At least, that seems to be the idea, and I’ve no doubt
you get there eventually. Unfortunately, in my time in the game, I had access
to only one permanent party member who was incredibly lackluster. Others would
come and go, but they were clearly guests, not new additions to my team. More
frustrating is how these guests are used. Essentially, the early game pits you
against two kinds of bosses; one you cannot defeat, and therefore must lose
against to progress the story, or one you cannot defeat, and must use the
significantly stronger guest character to handle. I’m of the opinion unwinnable
battles should be rare in video games, preferably reserved for the main villain
of your game or a significant rival, but Yowen just demonstrably sucks for the
majority of the opening hours of his game.
Other more minor issues plague the game as well. You’ll
be sifting through an endless stream of loot, resources, and materials as you
play the game, comparing the stats on helms to see if something you just picked
up will add 5 more HP to your pool. Not that it matters anyway, as you’re
quickly expected to manage HP and MP numbers reaching into the thousands.
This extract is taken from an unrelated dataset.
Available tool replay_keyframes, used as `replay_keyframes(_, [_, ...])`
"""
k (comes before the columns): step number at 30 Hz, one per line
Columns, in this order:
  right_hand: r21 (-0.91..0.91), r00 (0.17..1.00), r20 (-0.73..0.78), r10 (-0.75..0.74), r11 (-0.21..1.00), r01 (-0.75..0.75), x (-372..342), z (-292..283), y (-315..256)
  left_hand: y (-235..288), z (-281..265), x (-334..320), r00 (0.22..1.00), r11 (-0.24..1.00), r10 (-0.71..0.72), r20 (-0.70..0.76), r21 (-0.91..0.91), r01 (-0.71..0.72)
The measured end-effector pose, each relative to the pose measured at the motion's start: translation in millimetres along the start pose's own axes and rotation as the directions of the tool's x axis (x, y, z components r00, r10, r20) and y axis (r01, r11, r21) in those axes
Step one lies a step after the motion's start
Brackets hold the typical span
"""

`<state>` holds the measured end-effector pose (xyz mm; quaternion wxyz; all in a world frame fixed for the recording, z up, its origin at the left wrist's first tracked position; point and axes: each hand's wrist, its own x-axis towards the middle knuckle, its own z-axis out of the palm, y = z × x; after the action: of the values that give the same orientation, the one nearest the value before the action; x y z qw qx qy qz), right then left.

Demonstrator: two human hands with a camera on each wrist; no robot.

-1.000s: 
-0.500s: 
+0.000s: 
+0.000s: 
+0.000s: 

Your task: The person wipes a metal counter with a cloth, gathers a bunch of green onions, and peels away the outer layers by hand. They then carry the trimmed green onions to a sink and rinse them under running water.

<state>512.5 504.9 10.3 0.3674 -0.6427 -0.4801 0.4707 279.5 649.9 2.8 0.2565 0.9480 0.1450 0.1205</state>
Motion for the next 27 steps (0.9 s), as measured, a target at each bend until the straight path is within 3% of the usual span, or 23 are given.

There’s an entire crafting system that I was barely introduced to in my time
playing, but still seemed superfluous, as I was only finding recipe books
for equipment types I had already outgrown. The major differences between sword
skills are usually the debuff or buff it applies to either the enemy or you,
but there is nothing on any of the characters to indicate if they are suffering
a debuff or what it could be if they are.
Wandering Sword is
a game with a lot of potential, that much is clear. The core concept of being a
traveling martial artist, finding manuals and learning skills from the people
you met is one I was interested in at once, and the world map which you use to
travel to all the different locales is quite possibly one of my favorite
overworlds in any video game. It’s a shame that I don’t feel I can recommend
this game, because there is a lot of good here, buried just underneath the
layers of confusing and hostile design and poor translation. If you find
yourself loving this game, I don’t fault you. I just couldn’t love it myself.